Birth control can effect women in a number of different ways and not everyone has as “disruptive” of an experience as I did. It was during my research for a solution that I came across this Vanity Fair article, the lawsuit against Nuva Ring that had settled in February 2014, and a list of NuvaRing side effects (which I probably should have looked at long before). All of the changes I had experienced were on that list and since I didn’t want to risk any further side effects, it was time for a change.
Finally, in March 2014 after a chat with my new doctor, I cut the ties with my birth control. I was ready to have my life and my relationship back in good standing. We were at a point where if kids did happen, it would no longer seem like the end of the world. I was tired of being depressed and not recognizing the person in the mirror. I wanted to be me again. I wanted to be happy.
It can take a full year for the effects of birth control to leave your system and allow your body and hormones to regulate themselves. Within a month I started feeling better and I would say it was about 9 months before I felt fully normal. I was happy, and my marriage was reaping all the benefits. My sex drive returned almost immediately and the weight loss came easier than it had before.
While quitting my birth control strengthened my marriage, I think that being on it strengthened it as well. We survived what was a really long and rough patch, and we’re on the other side now, better because of it. I almost titled this post “How Quitting my Birth Control Strengthened my Marriage”, and like I said, it did, but the truth is quitting my birth control saved me.

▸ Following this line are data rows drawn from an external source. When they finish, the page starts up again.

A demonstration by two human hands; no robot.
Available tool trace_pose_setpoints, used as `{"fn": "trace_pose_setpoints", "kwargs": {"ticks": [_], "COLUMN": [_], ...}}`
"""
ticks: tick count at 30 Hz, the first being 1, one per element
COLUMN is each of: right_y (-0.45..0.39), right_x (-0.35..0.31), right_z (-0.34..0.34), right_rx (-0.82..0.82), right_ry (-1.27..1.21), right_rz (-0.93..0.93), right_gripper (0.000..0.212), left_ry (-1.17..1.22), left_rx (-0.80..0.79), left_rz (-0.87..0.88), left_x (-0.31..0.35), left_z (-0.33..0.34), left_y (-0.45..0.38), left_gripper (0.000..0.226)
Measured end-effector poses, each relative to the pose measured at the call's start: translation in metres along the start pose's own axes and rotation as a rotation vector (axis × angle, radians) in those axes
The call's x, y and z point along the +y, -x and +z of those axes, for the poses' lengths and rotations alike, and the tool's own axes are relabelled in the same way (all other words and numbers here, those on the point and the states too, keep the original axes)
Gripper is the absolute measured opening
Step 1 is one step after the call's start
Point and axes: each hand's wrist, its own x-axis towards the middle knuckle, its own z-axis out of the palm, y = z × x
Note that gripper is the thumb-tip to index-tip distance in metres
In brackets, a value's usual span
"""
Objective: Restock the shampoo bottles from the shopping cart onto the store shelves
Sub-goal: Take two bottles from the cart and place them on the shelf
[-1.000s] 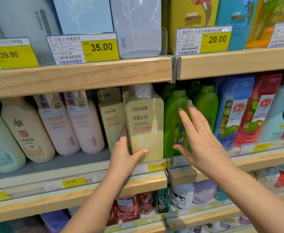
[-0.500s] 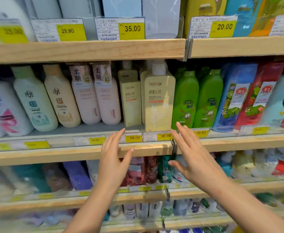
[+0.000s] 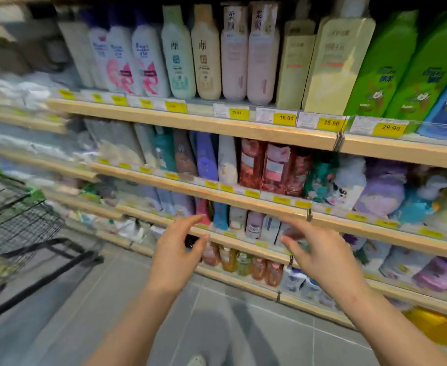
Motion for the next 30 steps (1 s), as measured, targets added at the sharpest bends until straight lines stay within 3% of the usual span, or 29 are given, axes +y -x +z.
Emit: {"fn": "trace_pose_setpoints", "kwargs": {"ticks": [8, 16, 26, 30], "right_y": [0.01, 0.004, -0.011, -0.019], "right_x": [-0.055, -0.174, -0.382, -0.429], "right_z": [0.065, 0.161, 0.28, 0.309], "right_rx": [-0.187, -0.44, -0.605, -0.636], "right_ry": [-0.23, -0.311, -0.304, -0.304], "right_rz": [-0.031, -0.148, -0.264, -0.265], "right_gripper": [0.03, 0.031, 0.029, 0.027], "left_ry": [0.04, -0.007, -0.008, -0.008], "left_rx": [0.089, 0.255, 0.399, 0.382], "left_rz": [-0.333, -0.593, -0.732, -0.775], "left_x": [-0.061, -0.141, -0.282, -0.318], "left_z": [-0.071, -0.179, -0.357, -0.399], "left_y": [0.073, 0.133, 0.165, 0.158], "left_gripper": [0.033, 0.03, 0.029, 0.03]}}
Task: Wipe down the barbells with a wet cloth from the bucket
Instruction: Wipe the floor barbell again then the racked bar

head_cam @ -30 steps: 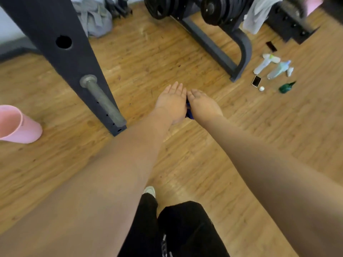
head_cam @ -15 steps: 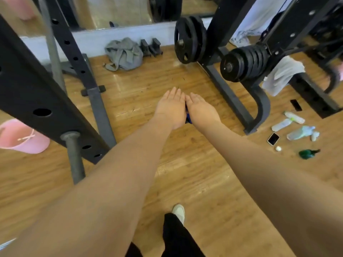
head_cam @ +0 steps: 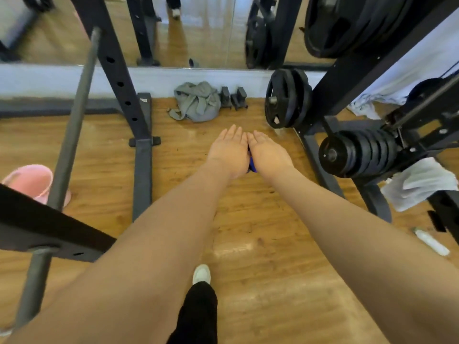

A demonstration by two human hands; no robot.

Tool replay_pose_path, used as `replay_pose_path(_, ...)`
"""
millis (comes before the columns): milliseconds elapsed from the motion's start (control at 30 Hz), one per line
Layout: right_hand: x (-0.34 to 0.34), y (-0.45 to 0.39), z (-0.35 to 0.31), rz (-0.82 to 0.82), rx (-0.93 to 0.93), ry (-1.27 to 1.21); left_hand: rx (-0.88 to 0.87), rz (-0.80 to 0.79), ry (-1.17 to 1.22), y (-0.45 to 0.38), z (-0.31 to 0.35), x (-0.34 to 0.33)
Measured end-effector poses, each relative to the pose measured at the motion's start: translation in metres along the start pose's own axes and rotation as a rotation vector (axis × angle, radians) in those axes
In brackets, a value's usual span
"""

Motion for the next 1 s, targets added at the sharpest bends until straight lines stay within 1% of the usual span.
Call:
replay_pose_path(67,-0.006,-0.034,0.015,0.004,0.01,-0.002,0.004,0.005,0.003,-0.037,-0.008,-0.005)
replay_pose_path(200,-0.018,-0.102,0.05,-0.058,0.021,-0.018,0.002,-0.034,-0.011,-0.113,-0.019,-0.013)
replay_pose_path(333,-0.025,-0.181,0.091,-0.028,0.046,-0.027,0.023,-0.001,0.006,-0.194,-0.029,-0.01)
replay_pose_path(500,-0.034,-0.294,0.137,0.015,0.158,-0.02,0.13,0.061,0.013,-0.303,-0.054,-0.01)
replay_pose_path(600,-0.034,-0.355,0.161,0.065,0.255,-0.038,0.187,0.063,-0.018,-0.362,-0.068,-0.005)
replay_pose_path(800,-0.038,-0.462,0.201,0.079,0.394,-0.058,0.334,0.09,-0.005,-0.459,-0.088,0.001)
replay_pose_path(900,-0.039,-0.508,0.212,0.075,0.465,-0.061,0.343,0.071,-0.032,-0.5,-0.103,-0.001)
replay_pose_path(1000,-0.052,-0.558,0.223,0.072,0.472,-0.054,0.355,0.095,-0.024,-0.544,-0.124,-0.005)
Point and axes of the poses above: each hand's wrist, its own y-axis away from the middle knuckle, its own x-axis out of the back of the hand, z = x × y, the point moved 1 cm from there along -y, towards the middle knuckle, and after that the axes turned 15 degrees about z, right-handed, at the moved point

I missed the fun and ambitious girl I once was and I needed to find her again. This was a huge step in that process, it was like having the fog lifted and seeing myself for the first time in years. Suddenly, I had more motivation, I had dreams again, and I had myself. I am not even remotely close to the woman I was more than a year ago. Now I’m 25 and I’ve found my passion for life again and even on the bad days, I’m still happy. I took control of my life and it felt good – it feels good. Regardless of what your struggle is, meet it head on and don’t let it steer your life.
I’m not against birth control, many women use it without any side effects. But I know that there are plenty of you out there just like me, Google searching to figure out what’s wrong with you with WebMD telling you it’s cancer or he’s just not the right one. The truth is, you’re normal, what your going through is not your fault. It’s amazing how many people I have encountered that have gone through similar experiences since I’ve opened up about mine.
If this story sounds familiar, I urge you to talk to your doctor and see if quitting your birth control might benefit you. If you don’t feel comfortable with what they have to say, seek a second opinion, I wish I’d done that sooner.